Promising a fresh start with the Baltimore business community, Mayor Kurt L. Schmoke is appointing a prominent entrepreneur to be the architect of an overhaul of the city's much-criticized economic development agency.
Mr. Schmoke confirmed yesterday that he is putting Roger C. Lipitz, the former chairman of Meridian Healthcare Inc. and the University of Maryland Medical System, in charge of leading a revamped board of the Baltimore Development Corp. (BDC).
The move is expected to spark a transformation of the agency, which came under attack by corporate critics for its lack of responsiveness and inability to retain key businesses. Among likely changes is a less-extensive role in BDC for Shapiro and Olander, the law firm of the mayor's top political advisers.
While defending his efforts to create and retain jobs in the past eight years, Mr. Schmoke acknowledged yesterday that he often is seen as not doing enough to promote business publicly.
It was one of the blunt conclusions reached by a nine-member panel that studied the agency at the mayor's behest. City Council President Mary Pat Clarke also criticized the mayor's economic development record, pointing to the loss of thousands of jobs, in her failed attempt to unseat him in the Democratic primary.
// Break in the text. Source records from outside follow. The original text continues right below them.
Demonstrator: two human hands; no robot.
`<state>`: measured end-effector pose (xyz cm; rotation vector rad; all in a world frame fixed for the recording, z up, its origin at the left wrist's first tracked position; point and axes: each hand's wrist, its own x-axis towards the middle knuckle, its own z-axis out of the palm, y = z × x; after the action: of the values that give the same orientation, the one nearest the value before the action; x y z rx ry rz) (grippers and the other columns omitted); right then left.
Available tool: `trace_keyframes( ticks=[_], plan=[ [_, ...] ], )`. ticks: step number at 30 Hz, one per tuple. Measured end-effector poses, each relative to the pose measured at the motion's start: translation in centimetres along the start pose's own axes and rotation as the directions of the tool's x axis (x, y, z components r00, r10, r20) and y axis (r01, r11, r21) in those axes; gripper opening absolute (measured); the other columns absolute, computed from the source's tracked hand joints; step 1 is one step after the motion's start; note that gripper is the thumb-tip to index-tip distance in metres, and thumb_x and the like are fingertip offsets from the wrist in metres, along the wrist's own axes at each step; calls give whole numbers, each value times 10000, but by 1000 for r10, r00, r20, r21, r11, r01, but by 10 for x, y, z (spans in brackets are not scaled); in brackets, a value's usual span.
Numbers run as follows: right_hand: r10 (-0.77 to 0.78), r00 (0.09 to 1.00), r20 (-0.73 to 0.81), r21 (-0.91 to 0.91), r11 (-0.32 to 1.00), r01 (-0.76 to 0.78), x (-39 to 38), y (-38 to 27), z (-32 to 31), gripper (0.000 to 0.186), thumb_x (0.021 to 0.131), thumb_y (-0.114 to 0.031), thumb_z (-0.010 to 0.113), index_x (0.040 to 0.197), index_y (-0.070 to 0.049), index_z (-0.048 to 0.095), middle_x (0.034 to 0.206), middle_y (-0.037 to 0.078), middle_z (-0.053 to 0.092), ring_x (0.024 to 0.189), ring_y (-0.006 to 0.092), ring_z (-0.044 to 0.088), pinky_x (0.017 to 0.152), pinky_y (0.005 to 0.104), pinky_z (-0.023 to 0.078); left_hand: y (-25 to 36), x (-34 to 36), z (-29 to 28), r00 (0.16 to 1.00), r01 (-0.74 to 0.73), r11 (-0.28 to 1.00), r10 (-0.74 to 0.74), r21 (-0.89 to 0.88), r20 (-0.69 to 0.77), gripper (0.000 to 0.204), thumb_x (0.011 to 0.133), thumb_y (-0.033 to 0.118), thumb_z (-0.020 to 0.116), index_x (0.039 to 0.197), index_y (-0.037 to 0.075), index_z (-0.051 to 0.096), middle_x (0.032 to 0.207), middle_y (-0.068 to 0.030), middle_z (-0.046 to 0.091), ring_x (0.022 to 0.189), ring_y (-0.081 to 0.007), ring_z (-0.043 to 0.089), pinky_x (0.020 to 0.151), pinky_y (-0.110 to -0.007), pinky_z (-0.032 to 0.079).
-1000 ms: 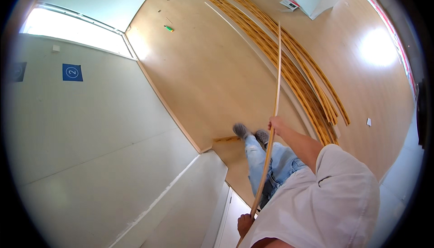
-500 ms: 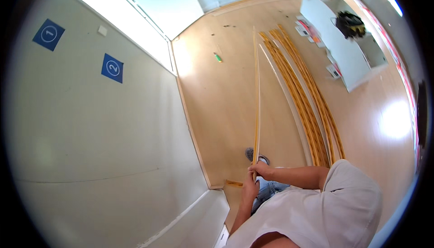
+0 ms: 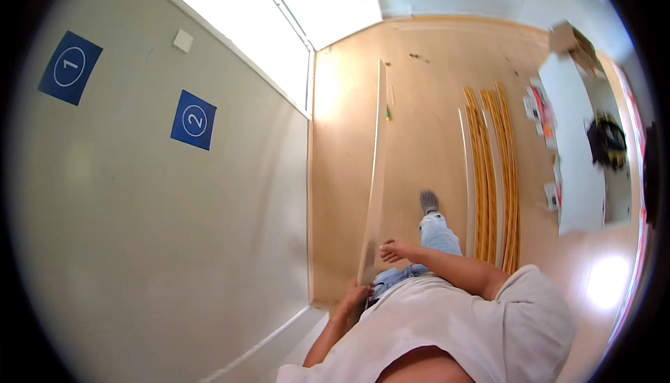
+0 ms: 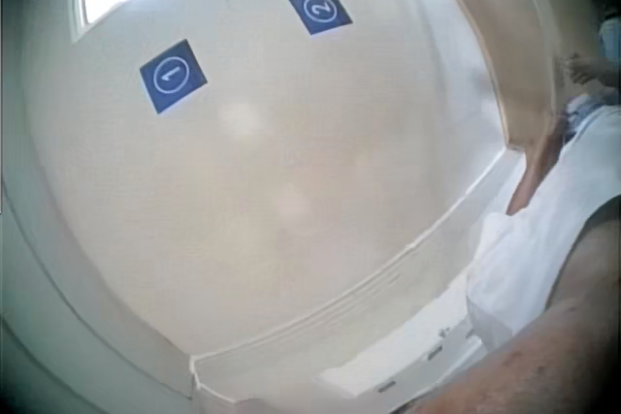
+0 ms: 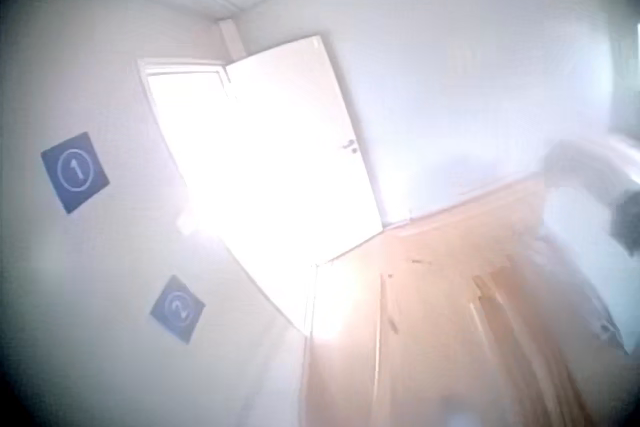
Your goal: The person cuts wooden trim pieces using a miter saw and then installs them along the base of a wall. They repeatedly measure, cut, and fit the pieces to ensure a proper alignment with the wall and floor.
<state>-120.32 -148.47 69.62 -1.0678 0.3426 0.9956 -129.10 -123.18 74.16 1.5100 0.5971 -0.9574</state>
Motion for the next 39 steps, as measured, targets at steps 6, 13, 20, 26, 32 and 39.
trace_keyframes(
  ticks=[6,13,20,26,32,39],
  plan=[
    [-173,932,-317,-153,980,130,21,-216,-216,303,964,-180,592,1194,17,572,997,151,741,836,199,729,719,317,602,64,24,10,988,-3,998,-6,-60,-152,448,803,31,598,1247,-17,557,943,-179,710,801,-255,706,676,-371,576],
    [-395,732,-555,-242,919,312,49,-453,-327,343,1061,-329,459,1149,-18,572,987,135,742,821,194,718,728,327,587,172,72,34,925,86,896,91,435,-370,479,787,162,665,1208,-64,624,1038,-320,694,984,-465,689,836,-492,552],
    [-242,766,-596,-377,926,-1,207,-539,-375,428,1054,-436,491,1216,-70,643,960,160,746,852,222,725,756,331,575,240,226,5,837,20,942,168,336,-520,468,759,212,696,1162,-25,672,1034,-335,683,1037,-474,669,828,-509,532],
    [8,693,-721,-444,762,-471,249,-520,-472,349,999,-340,584,897,-21,683,800,139,709,626,239,662,569,377,536,438,265,-62,826,-99,987,152,124,-543,374,789,188,676,1102,-17,676,885,-225,719,833,-352,719,719,-452,544],
    [154,577,-802,-120,905,-409,302,-626,-455,233,974,-225,573,887,-19,637,724,103,661,601,229,642,541,358,522,541,348,-134,874,-276,869,48,-412,-484,304,861,47,570,1151,-41,589,967,-132,710,792,-202,721,691,-333,592],
    [-144,761,-633,-654,626,-425,463,-815,-445,229,920,-209,602,803,-19,652,705,85,676,576,193,628,525,350,486,733,427,-189,742,-463,841,196,-279,-641,304,881,-1,568,1183,-37,590,1013,-130,709,820,-189,717,753,-326,600]
  ],
)
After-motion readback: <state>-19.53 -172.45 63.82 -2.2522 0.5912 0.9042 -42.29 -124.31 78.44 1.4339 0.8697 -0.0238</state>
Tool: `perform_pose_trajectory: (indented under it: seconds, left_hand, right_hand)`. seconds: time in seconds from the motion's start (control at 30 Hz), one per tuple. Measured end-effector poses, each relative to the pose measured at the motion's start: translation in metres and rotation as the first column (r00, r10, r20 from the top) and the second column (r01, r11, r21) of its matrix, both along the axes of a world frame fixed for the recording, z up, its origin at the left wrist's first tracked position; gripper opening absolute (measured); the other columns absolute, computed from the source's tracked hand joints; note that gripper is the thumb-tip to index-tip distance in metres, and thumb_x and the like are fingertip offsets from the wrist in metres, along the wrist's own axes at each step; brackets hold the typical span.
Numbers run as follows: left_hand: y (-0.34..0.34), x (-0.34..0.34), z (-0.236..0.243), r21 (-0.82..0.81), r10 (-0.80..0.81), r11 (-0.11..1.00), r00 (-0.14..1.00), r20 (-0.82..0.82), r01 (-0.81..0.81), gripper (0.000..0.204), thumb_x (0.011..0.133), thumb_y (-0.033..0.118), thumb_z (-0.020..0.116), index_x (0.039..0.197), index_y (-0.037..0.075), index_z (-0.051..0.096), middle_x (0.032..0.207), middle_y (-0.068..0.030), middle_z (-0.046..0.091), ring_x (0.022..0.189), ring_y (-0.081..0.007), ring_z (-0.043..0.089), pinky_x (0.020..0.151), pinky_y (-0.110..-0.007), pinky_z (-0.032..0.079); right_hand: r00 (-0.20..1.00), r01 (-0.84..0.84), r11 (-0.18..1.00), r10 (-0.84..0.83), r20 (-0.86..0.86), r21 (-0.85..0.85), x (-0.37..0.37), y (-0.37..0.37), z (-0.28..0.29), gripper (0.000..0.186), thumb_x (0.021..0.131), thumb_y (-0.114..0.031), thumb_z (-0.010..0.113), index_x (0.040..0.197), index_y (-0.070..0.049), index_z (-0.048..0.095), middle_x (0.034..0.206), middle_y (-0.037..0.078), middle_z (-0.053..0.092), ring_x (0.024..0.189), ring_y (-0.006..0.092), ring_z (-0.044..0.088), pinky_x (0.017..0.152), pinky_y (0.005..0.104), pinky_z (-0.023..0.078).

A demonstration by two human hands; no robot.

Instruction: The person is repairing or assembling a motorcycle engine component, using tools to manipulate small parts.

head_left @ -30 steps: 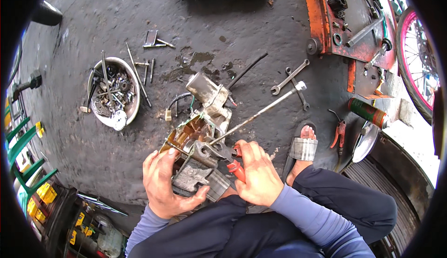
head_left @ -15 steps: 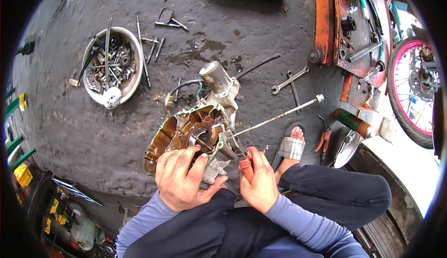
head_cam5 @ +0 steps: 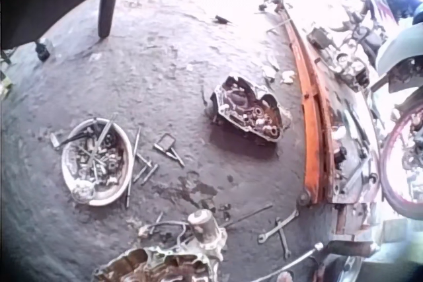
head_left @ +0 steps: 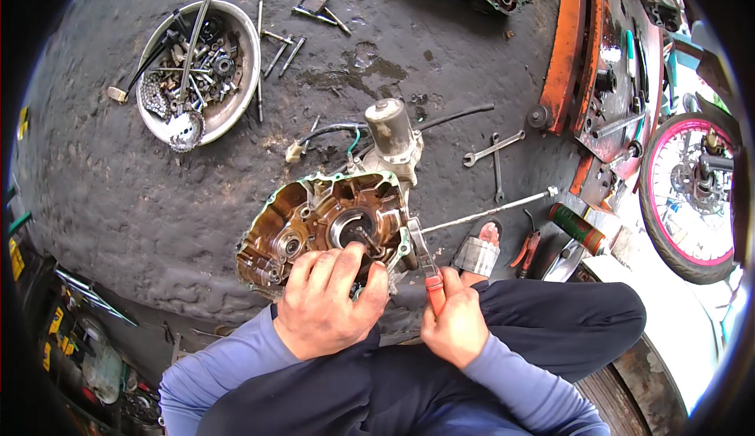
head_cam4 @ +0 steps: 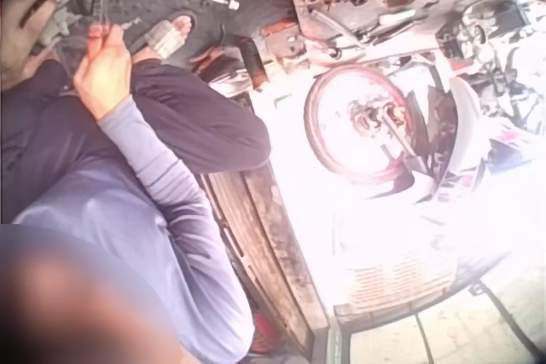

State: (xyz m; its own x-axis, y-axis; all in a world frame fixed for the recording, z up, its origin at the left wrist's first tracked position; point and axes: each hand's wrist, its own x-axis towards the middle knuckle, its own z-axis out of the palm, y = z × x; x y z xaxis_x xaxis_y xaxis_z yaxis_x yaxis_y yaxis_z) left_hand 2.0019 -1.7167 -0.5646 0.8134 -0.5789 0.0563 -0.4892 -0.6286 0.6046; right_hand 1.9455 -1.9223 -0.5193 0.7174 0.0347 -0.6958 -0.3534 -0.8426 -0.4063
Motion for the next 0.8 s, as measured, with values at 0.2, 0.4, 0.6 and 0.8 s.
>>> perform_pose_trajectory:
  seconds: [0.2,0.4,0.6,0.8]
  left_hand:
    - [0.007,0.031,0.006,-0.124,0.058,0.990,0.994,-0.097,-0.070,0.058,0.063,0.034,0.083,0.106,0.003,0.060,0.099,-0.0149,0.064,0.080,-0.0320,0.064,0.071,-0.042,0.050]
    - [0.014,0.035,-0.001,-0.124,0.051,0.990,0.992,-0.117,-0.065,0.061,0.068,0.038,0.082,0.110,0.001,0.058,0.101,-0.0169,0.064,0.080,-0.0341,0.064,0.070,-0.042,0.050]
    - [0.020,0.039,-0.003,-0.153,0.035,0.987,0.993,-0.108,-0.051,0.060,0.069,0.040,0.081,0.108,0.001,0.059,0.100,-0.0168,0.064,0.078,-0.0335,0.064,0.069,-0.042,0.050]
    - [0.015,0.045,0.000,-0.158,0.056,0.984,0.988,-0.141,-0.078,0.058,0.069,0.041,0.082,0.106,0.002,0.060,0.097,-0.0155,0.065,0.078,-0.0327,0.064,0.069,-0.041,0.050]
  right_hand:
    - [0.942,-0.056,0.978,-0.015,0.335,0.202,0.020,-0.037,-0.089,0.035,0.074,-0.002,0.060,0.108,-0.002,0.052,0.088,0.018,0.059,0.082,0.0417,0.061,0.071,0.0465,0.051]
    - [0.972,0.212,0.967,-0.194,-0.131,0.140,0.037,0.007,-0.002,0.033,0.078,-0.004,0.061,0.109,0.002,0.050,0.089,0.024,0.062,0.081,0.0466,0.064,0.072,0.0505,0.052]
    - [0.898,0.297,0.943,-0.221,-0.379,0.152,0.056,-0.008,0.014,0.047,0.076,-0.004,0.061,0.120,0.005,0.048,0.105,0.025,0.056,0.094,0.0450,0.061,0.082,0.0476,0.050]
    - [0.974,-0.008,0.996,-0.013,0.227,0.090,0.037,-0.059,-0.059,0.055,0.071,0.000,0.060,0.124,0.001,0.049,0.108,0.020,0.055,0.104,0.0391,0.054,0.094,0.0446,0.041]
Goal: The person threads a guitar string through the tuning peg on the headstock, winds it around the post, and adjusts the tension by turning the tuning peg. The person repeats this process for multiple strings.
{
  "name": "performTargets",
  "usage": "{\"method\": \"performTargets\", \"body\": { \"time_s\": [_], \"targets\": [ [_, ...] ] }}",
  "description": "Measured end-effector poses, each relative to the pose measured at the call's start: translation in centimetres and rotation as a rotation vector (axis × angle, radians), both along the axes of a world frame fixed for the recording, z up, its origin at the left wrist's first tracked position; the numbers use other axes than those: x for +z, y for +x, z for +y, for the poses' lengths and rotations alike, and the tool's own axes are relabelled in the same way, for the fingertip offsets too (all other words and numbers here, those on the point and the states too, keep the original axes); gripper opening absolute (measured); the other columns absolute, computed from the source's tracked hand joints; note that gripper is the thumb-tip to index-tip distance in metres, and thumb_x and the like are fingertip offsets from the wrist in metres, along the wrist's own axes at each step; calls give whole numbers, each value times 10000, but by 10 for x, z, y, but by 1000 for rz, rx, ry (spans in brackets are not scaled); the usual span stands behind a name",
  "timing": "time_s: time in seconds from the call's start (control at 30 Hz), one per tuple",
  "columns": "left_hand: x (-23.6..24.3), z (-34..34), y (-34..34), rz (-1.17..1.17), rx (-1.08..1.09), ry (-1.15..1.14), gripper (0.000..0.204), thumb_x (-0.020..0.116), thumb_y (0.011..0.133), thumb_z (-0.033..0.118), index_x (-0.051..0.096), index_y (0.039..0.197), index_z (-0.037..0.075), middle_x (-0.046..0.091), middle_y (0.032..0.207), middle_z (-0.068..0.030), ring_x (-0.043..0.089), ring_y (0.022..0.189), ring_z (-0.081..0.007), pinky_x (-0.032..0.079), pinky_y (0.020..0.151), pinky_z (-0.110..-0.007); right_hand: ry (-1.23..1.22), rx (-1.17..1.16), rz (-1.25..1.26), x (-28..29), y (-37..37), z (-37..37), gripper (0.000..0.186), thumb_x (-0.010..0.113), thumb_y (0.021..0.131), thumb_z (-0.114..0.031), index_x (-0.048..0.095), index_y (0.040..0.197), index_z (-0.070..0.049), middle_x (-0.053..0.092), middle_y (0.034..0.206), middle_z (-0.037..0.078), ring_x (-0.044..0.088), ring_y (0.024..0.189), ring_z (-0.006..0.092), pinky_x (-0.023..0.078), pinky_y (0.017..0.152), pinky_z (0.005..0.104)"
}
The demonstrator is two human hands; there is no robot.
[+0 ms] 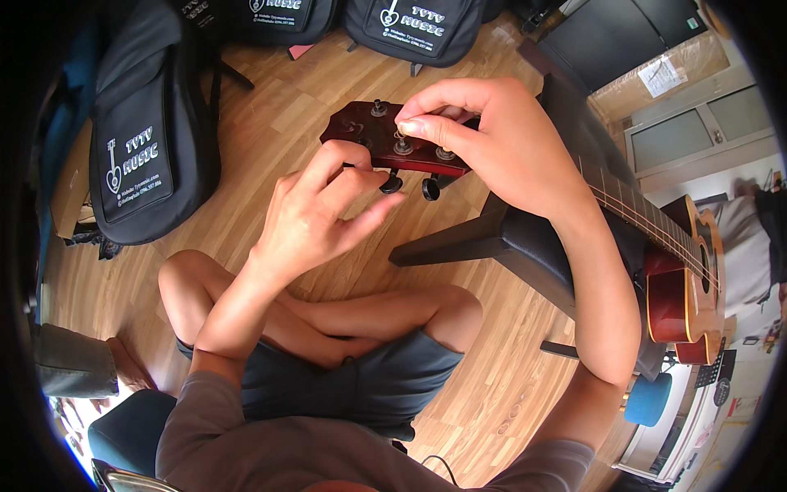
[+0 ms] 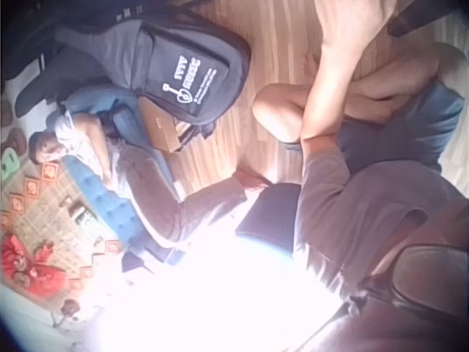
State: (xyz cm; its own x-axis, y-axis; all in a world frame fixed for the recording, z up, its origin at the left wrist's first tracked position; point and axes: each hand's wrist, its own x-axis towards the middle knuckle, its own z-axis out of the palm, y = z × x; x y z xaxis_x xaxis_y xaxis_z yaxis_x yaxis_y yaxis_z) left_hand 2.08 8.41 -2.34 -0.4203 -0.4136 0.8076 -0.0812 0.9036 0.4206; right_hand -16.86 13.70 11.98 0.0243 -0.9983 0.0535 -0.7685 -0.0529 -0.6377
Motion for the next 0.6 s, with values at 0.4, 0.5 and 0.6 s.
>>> {"method": "performTargets", "body": {
  "time_s": [0.4, 0.5, 0.6],
  "targets": [
    [-7, 0, -6, 71, -37, -20, 356, 830, 793, 55, 731, 1124, 138, 614, 939, -12, 644, 704, -184, 527, 523, -324, -17, 16, 23, 0, -1, -1, 218, 725, 955, -206, 777, 1060, -22, 750, 877, 37, 643, 786, 92, 523, 731, 275],
    [-3, 1, -1, 18, -21, -5, 289, 830, 816, 103, 718, 1083, 110, 591, 961, -17, 641, 668, -185, 528, 501, -327, -3, 4, 36, 3, 0, 1, 218, 720, 957, -203, 776, 1064, -22, 752, 879, 38, 651, 796, 93, 530, 744, 278],
    [-5, 0, -1, -3, 9, 14, 221, 823, 837, 144, 712, 1024, 104, 572, 971, -18, 635, 634, -184, 528, 482, -334, 10, -3, -1, 1, 0, 0, 220, 719, 956, -204, 775, 1066, -21, 755, 884, 40, 653, 801, 96, 530, 752, 281]
  ]
}}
"I think if you took a poll of business leaders they would say he doesn't make contact with us enough," Mr. Schmoke said. "I visited businesses, but either the word was not getting around, or the way I did it wasn't as effective as I thought. So I'm trying to change my style. If I run again, I don't want to have people asking, 'What's he done?' "
The mayor said he intends to devote more time and energy to being a corporate booster in his third term. He is stepping up his business rounds to meet with more company owners and working to create more of a "pro-business image."
One of his first actions to strengthen relations with the business community -- appointing Mr. Lipitz to chair an expanded and more activist BDC board -- already is drawing praise.
Morton I. Rapoport, chief executive of the University of Maryland Medical System, strongly recommended Mr. Lipitz to the mayor.
"He instituted business principles and discipline, and helped us craft the systems we have in place today," Mr. Rapoport said.
"He either knows or knows people who know every critical decision-maker in town, and he can talk to them as equals," said A. B. "Buzzy" Krongard, chairman and chief executive officer of Alex. Brown Inc.
For much of the past year, business leaders and the City Council have debated the effectiveness of BDC, a quasi-public agency that was created in 1991 by melding two distinct economic development groups. Criticism grew as insurance giant USF&G; Corp. announced plans to leave its downtown headquarters and consolidate in Mount Washington. AAA Mid-Atlantic Inc. moved to Cecil County, and the vacancy rate in downtown commercial space approached 25 percent.
The role of Shapiro and Olander at BDC also became an issue. Honora M. Freeman, the agency's previous director who had been a lawyer with the firm, was reassigned by the mayor last spring. And in mid-July, the city disclosed $18 million in taxpayer funds for legal work done by private firms in the preceding 4 1/2 years, including $2 million to Shapiro and Olander. The firm's work included representing BDC and several other quasi-public agencies.
Two weeks ago, Mr. Schmoke said he wanted to have the city's own legal staff take on more of the work again, including some done by private firms for BDC and other agencies.
Mr. Lipitz is expected to shore up BDC by acting on the panel's recommendations to create a stronger board and to lead a search for a new director. The agency has been run on an interim basis by John Sundergill, director of economic development for Baltimore Gas and Electric Co., who is leaving in November.
Mr. Lipitz, 53, is perhaps best known as the chairman of Meridian -- the privately held, Towson-based nursing home operator that was sold in 1993 to a Pennsylvania company for $205 million. He was chairman of the board of the University of Maryland Medical System, where he instituted cost-control measures, and has had extensive contact with public and quasi-public institutions.
"He's not involved in politics, but he's politically savvy, and he shares my goals of making our economic development efforts inclusive," Mr. Schmoke said.